◆ AIM OF THE EXERCISE
Which lines below include the string "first"? Please show each one.

◆ DATA BLOCK
'''
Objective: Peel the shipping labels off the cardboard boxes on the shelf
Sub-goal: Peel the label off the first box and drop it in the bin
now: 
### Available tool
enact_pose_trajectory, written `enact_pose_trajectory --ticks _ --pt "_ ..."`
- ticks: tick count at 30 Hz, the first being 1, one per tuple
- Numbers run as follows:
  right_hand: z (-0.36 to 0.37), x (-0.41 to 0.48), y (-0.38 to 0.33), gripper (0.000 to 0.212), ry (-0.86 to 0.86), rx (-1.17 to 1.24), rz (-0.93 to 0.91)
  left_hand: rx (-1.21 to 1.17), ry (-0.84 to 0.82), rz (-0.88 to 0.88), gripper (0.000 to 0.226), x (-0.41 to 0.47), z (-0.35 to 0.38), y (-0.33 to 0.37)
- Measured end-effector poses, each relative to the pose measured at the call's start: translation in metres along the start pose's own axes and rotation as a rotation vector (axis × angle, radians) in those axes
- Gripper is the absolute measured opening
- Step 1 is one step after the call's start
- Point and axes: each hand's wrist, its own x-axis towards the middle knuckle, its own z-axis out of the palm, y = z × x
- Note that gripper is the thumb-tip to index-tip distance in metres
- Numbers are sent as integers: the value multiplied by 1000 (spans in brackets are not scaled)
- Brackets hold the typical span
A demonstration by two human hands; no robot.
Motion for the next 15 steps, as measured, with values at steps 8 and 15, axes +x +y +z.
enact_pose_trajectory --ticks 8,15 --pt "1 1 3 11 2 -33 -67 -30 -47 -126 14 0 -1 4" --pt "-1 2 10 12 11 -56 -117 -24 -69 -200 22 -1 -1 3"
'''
◆ EXERCISE SOLUTION
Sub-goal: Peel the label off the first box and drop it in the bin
- ticks: tick count at 30 Hz, the first being 1, one per tuple

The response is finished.